───── RECORDS SHOWN ─────
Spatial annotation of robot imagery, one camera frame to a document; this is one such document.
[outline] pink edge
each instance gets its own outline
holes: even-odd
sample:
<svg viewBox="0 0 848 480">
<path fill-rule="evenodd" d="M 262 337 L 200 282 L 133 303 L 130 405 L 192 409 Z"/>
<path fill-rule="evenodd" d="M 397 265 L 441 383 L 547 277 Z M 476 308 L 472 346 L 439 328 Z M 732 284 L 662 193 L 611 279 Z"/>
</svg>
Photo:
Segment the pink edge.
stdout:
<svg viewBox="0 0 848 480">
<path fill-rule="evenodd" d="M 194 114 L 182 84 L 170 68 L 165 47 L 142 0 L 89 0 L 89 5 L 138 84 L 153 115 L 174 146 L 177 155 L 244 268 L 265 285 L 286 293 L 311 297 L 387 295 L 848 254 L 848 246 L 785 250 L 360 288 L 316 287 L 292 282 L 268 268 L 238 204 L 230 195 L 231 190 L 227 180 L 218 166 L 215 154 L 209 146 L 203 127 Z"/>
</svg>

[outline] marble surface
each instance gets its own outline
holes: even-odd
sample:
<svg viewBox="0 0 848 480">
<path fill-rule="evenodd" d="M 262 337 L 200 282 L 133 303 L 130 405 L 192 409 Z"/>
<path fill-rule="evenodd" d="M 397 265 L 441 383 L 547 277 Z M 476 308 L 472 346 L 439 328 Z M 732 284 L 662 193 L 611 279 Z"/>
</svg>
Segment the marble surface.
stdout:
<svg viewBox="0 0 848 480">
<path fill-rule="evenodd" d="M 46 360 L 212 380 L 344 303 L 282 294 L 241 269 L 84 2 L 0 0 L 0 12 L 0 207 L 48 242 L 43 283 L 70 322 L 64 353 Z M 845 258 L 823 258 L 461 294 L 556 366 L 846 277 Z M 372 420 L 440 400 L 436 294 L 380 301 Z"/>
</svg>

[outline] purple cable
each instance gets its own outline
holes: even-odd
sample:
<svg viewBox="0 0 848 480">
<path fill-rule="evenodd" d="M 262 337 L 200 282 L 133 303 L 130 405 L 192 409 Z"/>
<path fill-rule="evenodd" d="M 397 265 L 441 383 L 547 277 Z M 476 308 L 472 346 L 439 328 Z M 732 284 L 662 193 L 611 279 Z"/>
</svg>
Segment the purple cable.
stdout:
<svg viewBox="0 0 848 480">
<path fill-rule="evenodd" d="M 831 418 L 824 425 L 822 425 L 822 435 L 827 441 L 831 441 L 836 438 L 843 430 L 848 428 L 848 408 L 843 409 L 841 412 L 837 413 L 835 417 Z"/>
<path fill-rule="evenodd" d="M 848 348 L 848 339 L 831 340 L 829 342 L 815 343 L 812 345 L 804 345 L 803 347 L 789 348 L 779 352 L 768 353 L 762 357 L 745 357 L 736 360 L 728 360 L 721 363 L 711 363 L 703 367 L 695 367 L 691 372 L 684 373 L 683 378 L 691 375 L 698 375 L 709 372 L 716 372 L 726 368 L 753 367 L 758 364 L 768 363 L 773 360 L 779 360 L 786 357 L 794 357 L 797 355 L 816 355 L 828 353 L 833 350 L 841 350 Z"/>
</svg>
─────
**PROBLEM**
Every line of the data must be reproduced exactly.

**RESULT FOR THIS TASK**
Spatial annotation of robot imagery, one camera frame to a document; this is one such document.
[outline] pink edge
each instance gets its own outline
holes: even-odd
sample:
<svg viewBox="0 0 848 480">
<path fill-rule="evenodd" d="M 262 337 L 200 282 L 133 303 L 130 405 L 192 409 Z"/>
<path fill-rule="evenodd" d="M 397 265 L 441 383 L 547 277 Z M 476 308 L 472 346 L 439 328 Z M 732 284 L 662 193 L 611 279 Z"/>
</svg>
Photo:
Segment the pink edge.
stdout:
<svg viewBox="0 0 848 480">
<path fill-rule="evenodd" d="M 194 114 L 182 84 L 170 68 L 165 47 L 142 0 L 89 0 L 89 5 L 138 84 L 153 115 L 174 146 L 177 155 L 244 268 L 265 285 L 286 293 L 311 297 L 387 295 L 848 254 L 848 246 L 785 250 L 360 288 L 316 287 L 292 282 L 268 268 L 238 204 L 230 195 L 231 190 L 227 180 L 218 166 L 215 154 L 209 146 L 203 127 Z"/>
</svg>

[outline] marble surface
each instance gets its own outline
holes: even-odd
sample:
<svg viewBox="0 0 848 480">
<path fill-rule="evenodd" d="M 262 337 L 200 282 L 133 303 L 130 405 L 192 409 Z"/>
<path fill-rule="evenodd" d="M 397 265 L 441 383 L 547 277 Z M 476 308 L 472 346 L 439 328 Z M 732 284 L 662 193 L 611 279 Z"/>
</svg>
Segment the marble surface.
stdout:
<svg viewBox="0 0 848 480">
<path fill-rule="evenodd" d="M 46 360 L 212 380 L 344 303 L 282 294 L 241 269 L 84 2 L 0 0 L 0 12 L 0 207 L 48 242 L 43 283 L 70 322 L 64 353 Z M 845 258 L 823 258 L 461 294 L 556 366 L 846 277 Z M 372 420 L 440 400 L 436 294 L 380 301 Z"/>
</svg>

[outline] purple cable
each instance gets its own outline
holes: even-odd
sample:
<svg viewBox="0 0 848 480">
<path fill-rule="evenodd" d="M 262 337 L 200 282 L 133 303 L 130 405 L 192 409 Z"/>
<path fill-rule="evenodd" d="M 397 265 L 441 383 L 547 277 Z M 476 308 L 472 346 L 439 328 Z M 732 284 L 662 193 L 611 279 Z"/>
</svg>
Segment the purple cable.
stdout:
<svg viewBox="0 0 848 480">
<path fill-rule="evenodd" d="M 831 418 L 824 425 L 822 425 L 822 435 L 827 441 L 831 441 L 836 438 L 843 430 L 848 428 L 848 408 L 843 409 L 841 412 L 837 413 L 835 417 Z"/>
<path fill-rule="evenodd" d="M 848 348 L 848 339 L 831 340 L 829 342 L 815 343 L 812 345 L 804 345 L 803 347 L 789 348 L 779 352 L 768 353 L 762 357 L 745 357 L 736 360 L 728 360 L 721 363 L 711 363 L 703 367 L 695 367 L 691 372 L 684 373 L 683 378 L 691 375 L 698 375 L 709 372 L 716 372 L 726 368 L 753 367 L 758 364 L 768 363 L 773 360 L 779 360 L 786 357 L 794 357 L 797 355 L 816 355 L 828 353 L 833 350 L 841 350 Z"/>
</svg>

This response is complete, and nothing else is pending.